6. Rake Weights to Totals from Steps 1 and 5

Using the four raking models that we applied in Step 2, but modified to include the Class E variables, we raked the weights within each state to the totals obtained in Steps 1 and 5. This step was necessary so that the Class D controls calculated as direct sample estimates in Step 7 would be consistent with the Class A and Class E controls.

7. Derive Direct Sample Estimates of Class D Totals

Using the weights obtained from Step 6, we calculated direct sample estimates of the two Class D totals in each state.

8. Obtain Adjusted Totals for the Class A Variables

The Class A controls pertaining to the numbers of Hispanic children and non-Hispanic black children could not be applied fully in Steps 2 and 5 because some states had too few sample observations in one or both of these two groups. At this point, then, the weighted sums of Hispanic children and non-Hispanic black children do not agree with the Step 1 controls at the national level. To correct this problem, we grouped the states in which the Hispanic control could not be applied earlier, and we ratio adjusted the direct sample estimates of Hispanic children for this group of states as a whole so that the adjusted totals sum to the Step 1 totals for the group. We then repeated the process to obtain adjusted totals of non-Hispanic black children.

9. Rake Weights within Each State

Within each state we raked the weights to totals derived from Step 1 (for the first four Class A variables), Step 8 (for the last two Class A variables), Step 5 (for the Class E variables), and Step 7 (for the Class D variables). In this step, there is just one raking model. We do not have to treat states with low percentages of Hispanics or blacks differently because we are raking to the state totals created in Step 8 rather than the Step 1 totals for Hispanic children and non-Hispanic black children.

10. Reweight the March 1998 CPS Database to Borrow Strength Across States

Using the control totals from Step 1 for Class A variables, Step 5 for Class E variables, and Step 7 for Class D variables, we applied the reweighting procedure to obtain 51 state weights for each sample household.
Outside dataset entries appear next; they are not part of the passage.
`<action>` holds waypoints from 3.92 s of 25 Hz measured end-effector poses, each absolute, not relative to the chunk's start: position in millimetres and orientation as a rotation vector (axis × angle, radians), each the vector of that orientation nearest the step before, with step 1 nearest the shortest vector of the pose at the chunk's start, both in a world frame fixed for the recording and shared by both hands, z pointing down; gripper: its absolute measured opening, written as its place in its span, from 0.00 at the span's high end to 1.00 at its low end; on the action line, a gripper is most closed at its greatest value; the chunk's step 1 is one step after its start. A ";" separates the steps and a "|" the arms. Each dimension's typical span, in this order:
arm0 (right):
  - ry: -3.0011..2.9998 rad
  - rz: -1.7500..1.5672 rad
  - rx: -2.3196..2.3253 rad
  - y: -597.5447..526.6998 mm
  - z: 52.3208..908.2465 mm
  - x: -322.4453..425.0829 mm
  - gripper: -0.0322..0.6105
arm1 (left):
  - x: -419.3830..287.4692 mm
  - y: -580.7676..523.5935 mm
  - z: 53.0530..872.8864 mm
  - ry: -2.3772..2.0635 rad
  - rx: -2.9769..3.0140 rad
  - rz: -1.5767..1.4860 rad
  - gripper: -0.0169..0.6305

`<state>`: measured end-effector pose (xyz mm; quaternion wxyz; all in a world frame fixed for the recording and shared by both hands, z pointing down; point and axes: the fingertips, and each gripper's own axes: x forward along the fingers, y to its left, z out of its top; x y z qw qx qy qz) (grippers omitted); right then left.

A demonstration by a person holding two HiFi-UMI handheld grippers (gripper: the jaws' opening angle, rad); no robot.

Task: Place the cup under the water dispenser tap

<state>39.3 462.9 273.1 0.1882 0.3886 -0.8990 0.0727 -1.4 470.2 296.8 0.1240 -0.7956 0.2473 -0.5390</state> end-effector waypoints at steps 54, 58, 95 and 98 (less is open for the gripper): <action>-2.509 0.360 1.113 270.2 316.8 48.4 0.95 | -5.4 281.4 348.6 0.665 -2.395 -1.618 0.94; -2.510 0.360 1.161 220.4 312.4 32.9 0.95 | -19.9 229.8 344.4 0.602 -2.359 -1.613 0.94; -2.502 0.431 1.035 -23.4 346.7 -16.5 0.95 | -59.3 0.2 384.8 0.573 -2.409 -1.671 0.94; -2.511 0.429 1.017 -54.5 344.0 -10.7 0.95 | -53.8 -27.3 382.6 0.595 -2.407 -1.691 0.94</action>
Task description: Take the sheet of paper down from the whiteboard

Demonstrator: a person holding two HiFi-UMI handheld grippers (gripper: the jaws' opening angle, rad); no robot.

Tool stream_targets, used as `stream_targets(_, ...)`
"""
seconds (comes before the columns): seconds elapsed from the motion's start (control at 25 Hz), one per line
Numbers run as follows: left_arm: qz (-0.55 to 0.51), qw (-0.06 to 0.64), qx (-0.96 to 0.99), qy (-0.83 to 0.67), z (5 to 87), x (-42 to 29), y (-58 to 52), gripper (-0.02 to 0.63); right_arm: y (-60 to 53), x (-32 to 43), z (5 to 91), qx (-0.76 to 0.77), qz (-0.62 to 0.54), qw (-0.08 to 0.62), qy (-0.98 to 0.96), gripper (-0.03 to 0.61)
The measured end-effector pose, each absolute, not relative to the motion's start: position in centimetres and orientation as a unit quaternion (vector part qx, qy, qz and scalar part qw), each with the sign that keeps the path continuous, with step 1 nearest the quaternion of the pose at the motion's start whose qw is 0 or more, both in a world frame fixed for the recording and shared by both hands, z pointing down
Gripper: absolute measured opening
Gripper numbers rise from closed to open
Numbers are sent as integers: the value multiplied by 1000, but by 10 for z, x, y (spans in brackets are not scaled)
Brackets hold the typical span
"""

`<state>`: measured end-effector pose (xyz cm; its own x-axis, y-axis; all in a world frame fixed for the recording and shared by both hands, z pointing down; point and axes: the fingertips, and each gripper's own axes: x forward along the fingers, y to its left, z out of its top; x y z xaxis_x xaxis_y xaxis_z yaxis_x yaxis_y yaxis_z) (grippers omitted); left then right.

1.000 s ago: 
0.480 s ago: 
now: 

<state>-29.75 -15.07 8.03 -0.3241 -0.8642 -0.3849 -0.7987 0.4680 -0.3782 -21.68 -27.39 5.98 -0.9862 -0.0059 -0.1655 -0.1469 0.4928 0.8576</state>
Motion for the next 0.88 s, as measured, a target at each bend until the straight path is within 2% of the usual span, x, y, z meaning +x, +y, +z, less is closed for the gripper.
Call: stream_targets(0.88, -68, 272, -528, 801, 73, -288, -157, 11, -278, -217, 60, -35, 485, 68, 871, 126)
With this procedure there are two constraints on the state weights: (1) all control totals must be satisfied for all states and (2) for each household, the national weight given to the household after reweighting--that is, the sum of the household's state weights--must equal the weight given to the household at the conclusion of Step 9. These constraints and the maximum likelihood estimation algorithm are described in detail in Schirm and Zaslavsky (1997).